Due to the emerging roles of SNO proteins in the development and progression of cancers and diseases, dbSNO is updated as a resource for full investigation of large-scale S-nitrosoproteome. The improvements and advances in dbSNO 2.0 are summarized in Table 1. Due to a variety of site-specific identification methods, the SNO targets and substrate sites are further defined as in vivo or in vitro according to their experimental models. The increasing interest in the structural environment of PTM sites prompted dbSNO to design a platform for providing the information of spatial amino acid composition, solvent-accessible surface area, spatially neighboring amino acids and side chain orientation for 298 SNO substrate sites based on protein tertiary structures.
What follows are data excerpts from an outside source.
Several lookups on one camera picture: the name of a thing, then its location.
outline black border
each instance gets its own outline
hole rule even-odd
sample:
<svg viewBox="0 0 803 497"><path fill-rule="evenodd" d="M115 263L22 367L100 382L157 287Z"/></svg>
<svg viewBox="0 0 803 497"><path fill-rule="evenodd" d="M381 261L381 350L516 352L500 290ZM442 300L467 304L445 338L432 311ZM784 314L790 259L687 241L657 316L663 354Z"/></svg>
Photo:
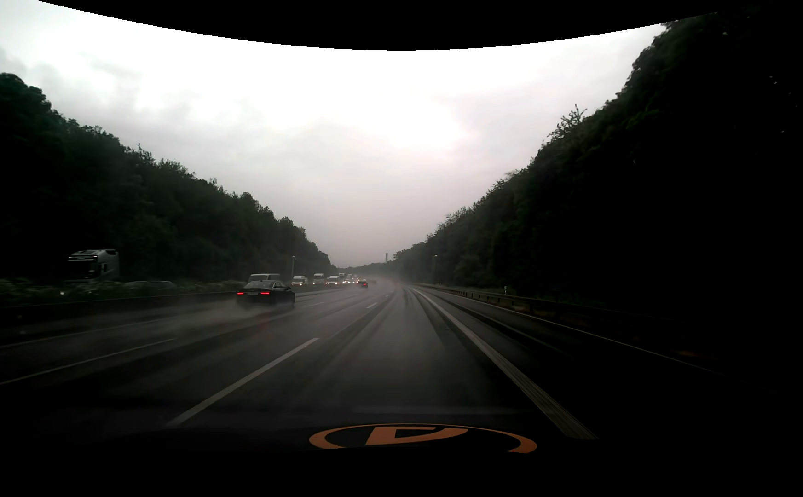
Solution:
<svg viewBox="0 0 803 497"><path fill-rule="evenodd" d="M519 6L80 0L43 3L222 38L372 51L456 50L564 40L657 25L729 6L695 0L666 6L606 1Z"/></svg>

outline orange logo
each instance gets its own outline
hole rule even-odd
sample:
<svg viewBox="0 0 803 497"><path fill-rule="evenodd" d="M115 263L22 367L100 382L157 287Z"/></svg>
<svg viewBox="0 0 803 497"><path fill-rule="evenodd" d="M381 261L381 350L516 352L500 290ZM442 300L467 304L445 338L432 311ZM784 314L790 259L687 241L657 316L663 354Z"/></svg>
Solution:
<svg viewBox="0 0 803 497"><path fill-rule="evenodd" d="M378 423L378 424L356 424L354 426L344 426L342 428L334 428L332 430L325 430L316 433L309 437L309 443L318 448L347 448L346 446L338 445L337 443L329 442L328 436L332 435L335 442L336 438L343 433L358 433L357 438L363 439L363 432L367 428L372 427L364 446L386 446L395 444L422 444L423 442L431 442L442 439L453 439L461 435L480 435L479 440L473 439L471 442L474 445L482 446L509 446L517 440L517 446L512 449L506 449L508 452L533 452L537 448L537 444L528 438L514 433L500 432L499 430L489 430L487 428L476 428L474 426L460 426L457 424L434 424L434 423ZM399 431L406 432L420 432L418 434L408 434L407 436L399 436ZM352 443L348 445L361 445L361 442Z"/></svg>

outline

Owing to the importance of protein SNO in regulating protein functions and pathophysiological processes in various human disorders, the annotations of protein molecular functions, biological processes, functional domains and human diseases are integrated to explore the functional and disease associations for SNO proteins. Most importantly, the S-nitrosoproteomic study has been fueled by advances of high-throughput MS-based proteomic technologies that provide researchers with the updated dbSNO for exploring NO signaling dynamics.

Table 1.

The improvements and advances in dbSNO 2.0 (September 1, 2014)

	dbSNO 1.0	dbSNO 2.0
Number of organisms	18	18
Number of cysteine S-nitrosylation instances	3374	4165
Number of S-nitrosylated proteins	1757	2277
Number of supported literatures	219	276
Number of in vivo SNO sites/proteins	-	1169 sites/768 proteins
Number of in vitro SNO sites/proteins	-	2076 sites/1195 proteins
Substrate motif analysis	WebLogo	WebLogo, MDDLogo and TwoSampleLogo
Functional domain	-	InterPro
Structural characteristics of SNO sites	-	Spatial amino acid composition, solvent-accessible surface area, spatially neighboring amino acids and side chain orientation
Protein–protein interaction	-	Over 10 public PPI resources
Network analysis of SNO proteins	-	Network analysis with protein–protein interactions, KEGG and human disease database
Network visualization	-	PHP GD library and Cytoscape package
Disease information	-	KEGG Disease database, OMIM, The Human Protein Atlas
Correlation between SNO and other types of PTM	-	Correlation network between SNO and other 13 PTM types

In the future, the growth of dbSNO is expected as the availability of data increases in research articles related to protein SNO, especially for the S-nitrosoproteome data involved in human diseases. To provide more adequate information for functional and disease analysis, the descriptions associated with the biological function of SNO sites will be extracted with increased precision from full-text articles by using an enhanced information retrieval system. The SNO site-specific information associated with biological functions or disease annotations will greatly help the study of protein SNO in prospective works. Another area that we can envision dbSNO improving significantly in the future is in having the survey of SNO near drug binding sites in the protein tertiary structures and their effects (56).

AVAILABILITY

The data content in dbSNO 2.0 will be maintained and updated quarterly by continuously surveying the public resources and research articles. Also, the S-nitrosoproteome data involved in human diseases will be semiannually updated by manually reviewing the research articles. The updated resource is now freely accessed online at http://dbSNO.mbc.nctu.edu.tw/. All of the experimentally verified SNO sites could be downloaded in the text format.

SUPPLEMENTARY DATA

Supplementary Data are available at NAR Online.